* [Instructions to follow]
Among the entries below, find how many lines carry the word "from" and state only that figure.

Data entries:
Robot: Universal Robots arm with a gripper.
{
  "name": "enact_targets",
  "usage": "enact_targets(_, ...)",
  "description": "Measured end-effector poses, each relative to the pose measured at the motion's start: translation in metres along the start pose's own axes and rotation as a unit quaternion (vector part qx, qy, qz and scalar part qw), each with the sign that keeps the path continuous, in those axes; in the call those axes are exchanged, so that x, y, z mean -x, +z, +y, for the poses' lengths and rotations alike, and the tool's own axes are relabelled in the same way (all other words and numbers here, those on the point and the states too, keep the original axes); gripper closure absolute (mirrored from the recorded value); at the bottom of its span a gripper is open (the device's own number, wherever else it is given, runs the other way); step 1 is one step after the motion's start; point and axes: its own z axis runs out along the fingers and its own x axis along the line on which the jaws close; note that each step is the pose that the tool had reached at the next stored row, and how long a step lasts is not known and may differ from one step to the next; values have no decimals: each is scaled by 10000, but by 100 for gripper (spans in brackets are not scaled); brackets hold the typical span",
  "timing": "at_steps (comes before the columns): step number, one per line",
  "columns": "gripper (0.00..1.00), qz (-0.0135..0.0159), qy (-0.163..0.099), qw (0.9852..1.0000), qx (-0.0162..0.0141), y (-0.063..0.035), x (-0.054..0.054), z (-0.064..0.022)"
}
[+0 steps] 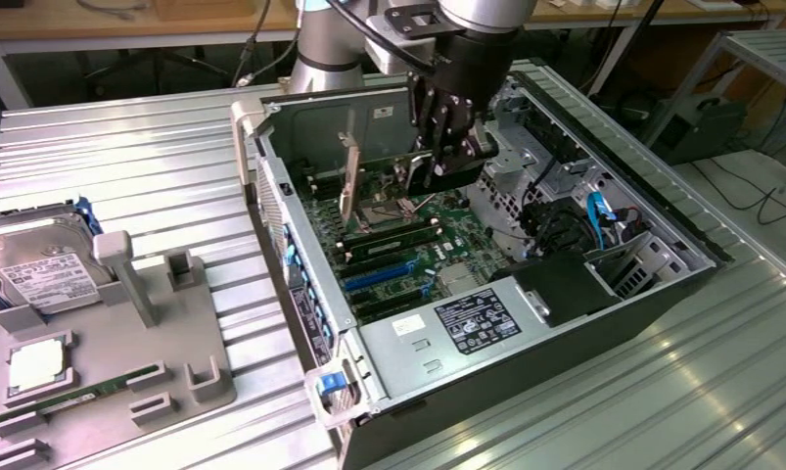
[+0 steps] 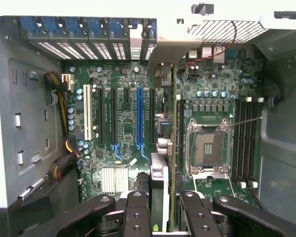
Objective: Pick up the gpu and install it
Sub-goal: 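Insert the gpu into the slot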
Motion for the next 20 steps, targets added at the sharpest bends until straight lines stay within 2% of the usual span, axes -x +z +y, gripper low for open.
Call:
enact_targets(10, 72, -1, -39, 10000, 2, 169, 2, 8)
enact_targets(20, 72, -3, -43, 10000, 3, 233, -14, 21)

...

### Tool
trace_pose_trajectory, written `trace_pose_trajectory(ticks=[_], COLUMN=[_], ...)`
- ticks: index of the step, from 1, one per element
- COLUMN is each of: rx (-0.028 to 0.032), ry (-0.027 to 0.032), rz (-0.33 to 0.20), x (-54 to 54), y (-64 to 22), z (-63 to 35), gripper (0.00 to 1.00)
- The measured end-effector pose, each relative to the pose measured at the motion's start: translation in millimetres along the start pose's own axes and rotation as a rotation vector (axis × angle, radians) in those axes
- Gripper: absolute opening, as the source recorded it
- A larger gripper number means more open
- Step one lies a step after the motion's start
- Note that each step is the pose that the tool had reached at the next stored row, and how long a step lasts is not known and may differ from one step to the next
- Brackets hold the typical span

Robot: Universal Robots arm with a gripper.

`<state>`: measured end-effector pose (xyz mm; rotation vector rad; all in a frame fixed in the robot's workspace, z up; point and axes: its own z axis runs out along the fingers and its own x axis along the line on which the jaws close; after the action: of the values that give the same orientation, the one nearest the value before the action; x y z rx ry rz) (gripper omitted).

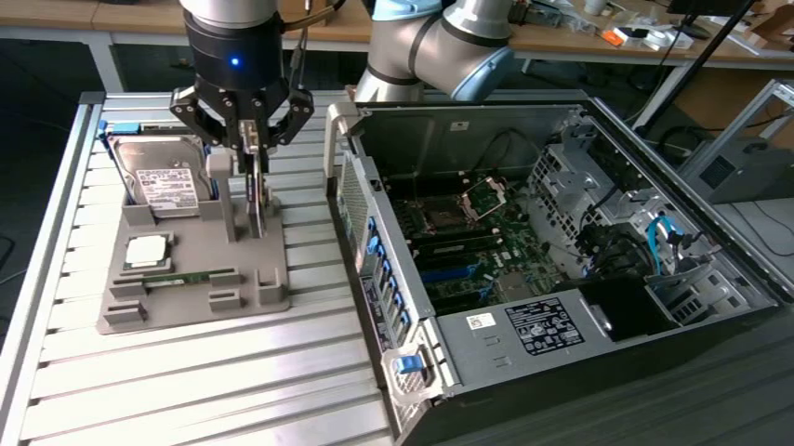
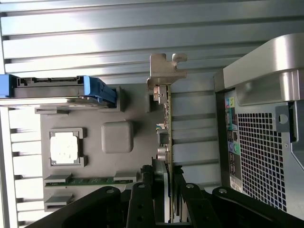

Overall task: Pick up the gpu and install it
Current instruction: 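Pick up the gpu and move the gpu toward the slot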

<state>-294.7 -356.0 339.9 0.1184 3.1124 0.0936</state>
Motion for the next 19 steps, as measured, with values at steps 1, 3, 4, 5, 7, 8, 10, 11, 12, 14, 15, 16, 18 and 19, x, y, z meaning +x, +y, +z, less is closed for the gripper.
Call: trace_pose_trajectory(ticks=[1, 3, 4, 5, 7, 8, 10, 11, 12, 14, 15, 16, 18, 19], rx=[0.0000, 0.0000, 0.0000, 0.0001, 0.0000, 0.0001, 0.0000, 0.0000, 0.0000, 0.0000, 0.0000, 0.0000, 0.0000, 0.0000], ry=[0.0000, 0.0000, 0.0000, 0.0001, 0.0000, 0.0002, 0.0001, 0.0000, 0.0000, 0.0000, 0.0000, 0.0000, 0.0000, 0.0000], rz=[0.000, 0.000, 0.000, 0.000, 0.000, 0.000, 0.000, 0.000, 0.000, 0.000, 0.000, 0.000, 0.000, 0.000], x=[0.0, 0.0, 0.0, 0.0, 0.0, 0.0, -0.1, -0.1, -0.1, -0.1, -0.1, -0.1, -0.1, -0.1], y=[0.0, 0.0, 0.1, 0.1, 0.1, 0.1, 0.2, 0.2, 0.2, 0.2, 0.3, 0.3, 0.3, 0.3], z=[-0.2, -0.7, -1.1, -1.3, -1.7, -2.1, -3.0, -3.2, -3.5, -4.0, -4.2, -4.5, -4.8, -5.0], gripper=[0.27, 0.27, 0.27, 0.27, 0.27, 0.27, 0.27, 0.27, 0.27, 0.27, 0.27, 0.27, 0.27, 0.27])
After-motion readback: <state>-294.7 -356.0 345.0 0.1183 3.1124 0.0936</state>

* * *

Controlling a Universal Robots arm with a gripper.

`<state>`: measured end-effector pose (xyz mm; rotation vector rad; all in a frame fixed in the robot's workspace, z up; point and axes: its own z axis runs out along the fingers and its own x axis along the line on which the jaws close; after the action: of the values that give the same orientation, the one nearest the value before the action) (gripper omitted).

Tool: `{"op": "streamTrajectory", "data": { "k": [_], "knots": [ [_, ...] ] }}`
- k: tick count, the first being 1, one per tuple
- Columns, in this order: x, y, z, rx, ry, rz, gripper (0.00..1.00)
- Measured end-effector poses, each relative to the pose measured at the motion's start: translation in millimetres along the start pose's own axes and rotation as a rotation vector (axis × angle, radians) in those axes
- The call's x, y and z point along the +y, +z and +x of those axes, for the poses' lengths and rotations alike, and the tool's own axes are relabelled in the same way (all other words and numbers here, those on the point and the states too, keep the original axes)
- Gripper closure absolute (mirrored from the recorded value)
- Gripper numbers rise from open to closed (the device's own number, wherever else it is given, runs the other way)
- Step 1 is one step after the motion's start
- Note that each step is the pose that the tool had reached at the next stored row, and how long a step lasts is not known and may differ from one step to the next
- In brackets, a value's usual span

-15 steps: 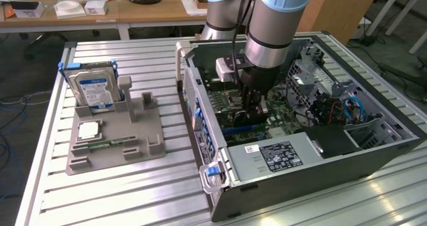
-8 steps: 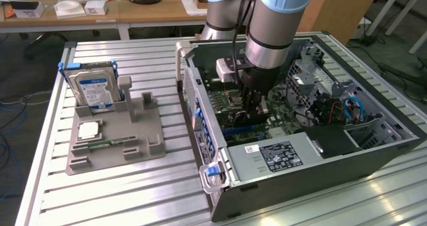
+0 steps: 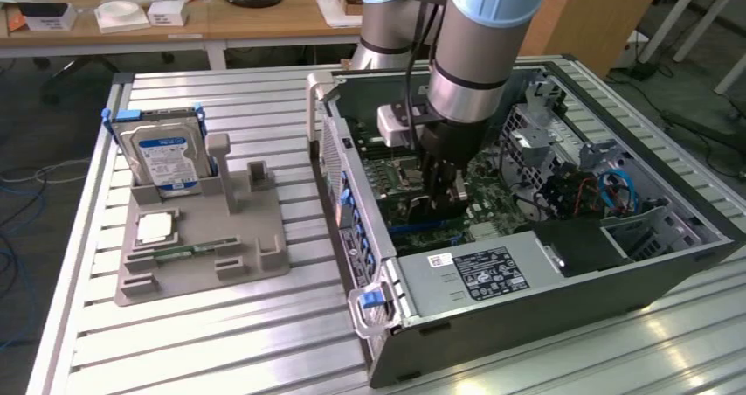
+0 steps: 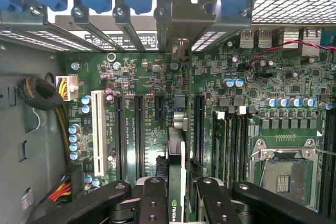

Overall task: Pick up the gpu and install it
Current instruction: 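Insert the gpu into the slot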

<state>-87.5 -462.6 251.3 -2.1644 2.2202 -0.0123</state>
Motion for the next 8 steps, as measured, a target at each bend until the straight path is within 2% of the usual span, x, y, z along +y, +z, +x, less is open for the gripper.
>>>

* [Answer section]
6